Copy exactly the lines of the data below that run from the line holding "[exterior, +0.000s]" through the line holding "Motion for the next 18", both ends included.

──────

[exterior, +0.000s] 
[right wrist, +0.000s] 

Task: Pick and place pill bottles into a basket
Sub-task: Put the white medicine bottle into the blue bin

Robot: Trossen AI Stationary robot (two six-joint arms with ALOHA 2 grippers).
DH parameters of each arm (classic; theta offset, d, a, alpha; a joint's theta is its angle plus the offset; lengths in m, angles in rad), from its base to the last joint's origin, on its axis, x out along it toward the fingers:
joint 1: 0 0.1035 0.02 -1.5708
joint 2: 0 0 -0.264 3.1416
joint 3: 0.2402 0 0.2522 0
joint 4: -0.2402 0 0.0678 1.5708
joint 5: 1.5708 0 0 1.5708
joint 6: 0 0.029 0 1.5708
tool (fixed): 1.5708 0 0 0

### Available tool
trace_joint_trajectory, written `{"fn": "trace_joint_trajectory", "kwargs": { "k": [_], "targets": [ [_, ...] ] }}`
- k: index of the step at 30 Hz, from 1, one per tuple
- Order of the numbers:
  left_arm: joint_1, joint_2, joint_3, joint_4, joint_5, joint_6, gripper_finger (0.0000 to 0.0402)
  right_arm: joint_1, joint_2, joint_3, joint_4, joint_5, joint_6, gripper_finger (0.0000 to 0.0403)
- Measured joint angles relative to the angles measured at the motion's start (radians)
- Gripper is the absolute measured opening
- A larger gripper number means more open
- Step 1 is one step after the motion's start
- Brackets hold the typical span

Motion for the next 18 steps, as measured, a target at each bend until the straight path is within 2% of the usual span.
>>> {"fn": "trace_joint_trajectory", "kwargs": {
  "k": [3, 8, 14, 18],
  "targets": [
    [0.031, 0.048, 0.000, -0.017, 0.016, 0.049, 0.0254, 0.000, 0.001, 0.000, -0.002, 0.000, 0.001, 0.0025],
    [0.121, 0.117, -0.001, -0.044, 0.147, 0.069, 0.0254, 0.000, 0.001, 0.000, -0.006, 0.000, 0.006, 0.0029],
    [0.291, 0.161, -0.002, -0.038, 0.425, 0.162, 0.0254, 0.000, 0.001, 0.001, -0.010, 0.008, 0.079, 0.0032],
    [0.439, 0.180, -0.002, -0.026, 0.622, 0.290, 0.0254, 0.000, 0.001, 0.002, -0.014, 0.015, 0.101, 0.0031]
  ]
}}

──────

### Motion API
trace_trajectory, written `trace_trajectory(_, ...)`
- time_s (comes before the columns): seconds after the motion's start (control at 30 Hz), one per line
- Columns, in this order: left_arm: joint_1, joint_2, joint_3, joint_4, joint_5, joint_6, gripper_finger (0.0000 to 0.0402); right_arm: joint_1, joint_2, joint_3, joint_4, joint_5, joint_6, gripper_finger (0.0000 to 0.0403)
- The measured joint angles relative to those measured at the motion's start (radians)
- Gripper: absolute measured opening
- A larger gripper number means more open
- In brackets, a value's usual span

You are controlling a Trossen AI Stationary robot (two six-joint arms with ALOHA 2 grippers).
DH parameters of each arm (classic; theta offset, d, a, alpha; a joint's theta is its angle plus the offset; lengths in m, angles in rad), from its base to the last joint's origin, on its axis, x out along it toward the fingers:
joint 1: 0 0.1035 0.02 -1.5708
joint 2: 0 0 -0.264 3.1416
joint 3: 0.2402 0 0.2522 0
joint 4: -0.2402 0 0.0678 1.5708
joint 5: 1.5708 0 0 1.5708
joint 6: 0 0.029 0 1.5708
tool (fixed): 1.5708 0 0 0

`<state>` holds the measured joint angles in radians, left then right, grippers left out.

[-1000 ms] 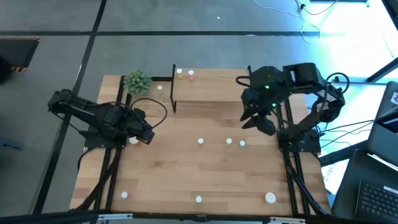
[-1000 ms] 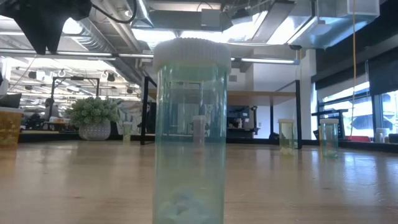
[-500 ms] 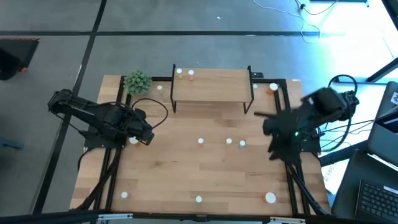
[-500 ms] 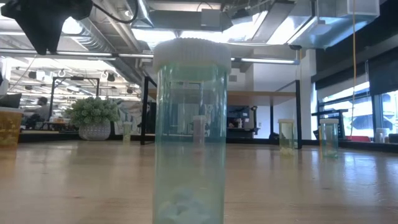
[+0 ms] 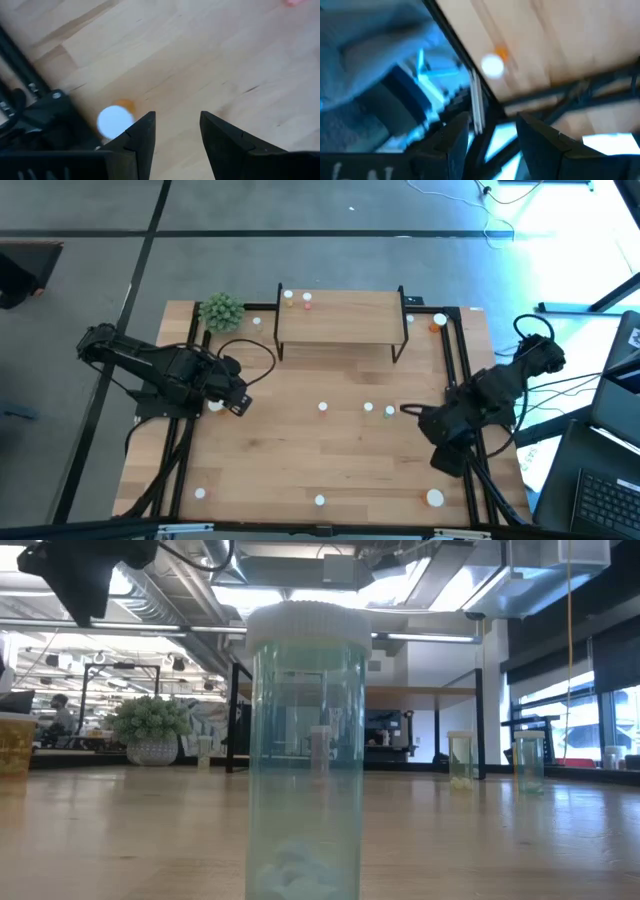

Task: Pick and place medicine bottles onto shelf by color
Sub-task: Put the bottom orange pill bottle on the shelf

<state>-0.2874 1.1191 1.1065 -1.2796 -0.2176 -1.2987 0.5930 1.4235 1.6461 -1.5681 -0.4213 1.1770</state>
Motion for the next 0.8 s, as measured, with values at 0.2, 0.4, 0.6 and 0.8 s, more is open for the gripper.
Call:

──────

Response to the task —
[exterior, +0.000s] 
[right wrist, +0.000s] 

Task: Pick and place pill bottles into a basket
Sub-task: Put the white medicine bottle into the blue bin

Robot: Trossen AI Stationary robot (two six-joint arms with ALOHA 2 grippers).
DH parameters of each arm (classic; theta offset, d, a, alpha; a joint's theta is its angle plus the offset; lengths in m, angles in rad), from its base to the last joint's origin, on its axis, x out along it toward the fingers:
joint 1: 0 0.1035 0.02 -1.5708
joint 2: 0 0 -0.264 3.1416
joint 3: 0.2402 0 0.2522 0
joint 4: -0.2402 0 0.0678 1.5708
joint 5: 1.5708 0 0 1.5708
joint 6: 0 0.029 0 1.5708
tool (fixed): 1.5708 0 0 0

### Available tool
trace_joint_trajectory, written `{"fn": "trace_joint_trajectory", "kwargs": { "k": [_], "targets": [ [_, ...] ] }}`
- k: index of the step at 30 Hz, from 1, one per tuple
- Order of the numbers:
  left_arm: joint_1, joint_2, joint_3, joint_4, joint_5, joint_6, gripper_finger (0.0000 to 0.0402)
  right_arm: joint_1, joint_2, joint_3, joint_4, joint_5, joint_6, gripper_finger (0.0000 to 0.0403)
- Measured joint angles relative to the angles measured at the motion's start (radians)
- Gripper is the absolute measured opening
- A larger gripper number means more open
- Step 1 is one step after the motion's start
- Brackets hold the typical span

Motion for the next 18 steps, as measured, a target at each bend until the straight path is within 2% of the usual span.

This answer leaves nothing further to address.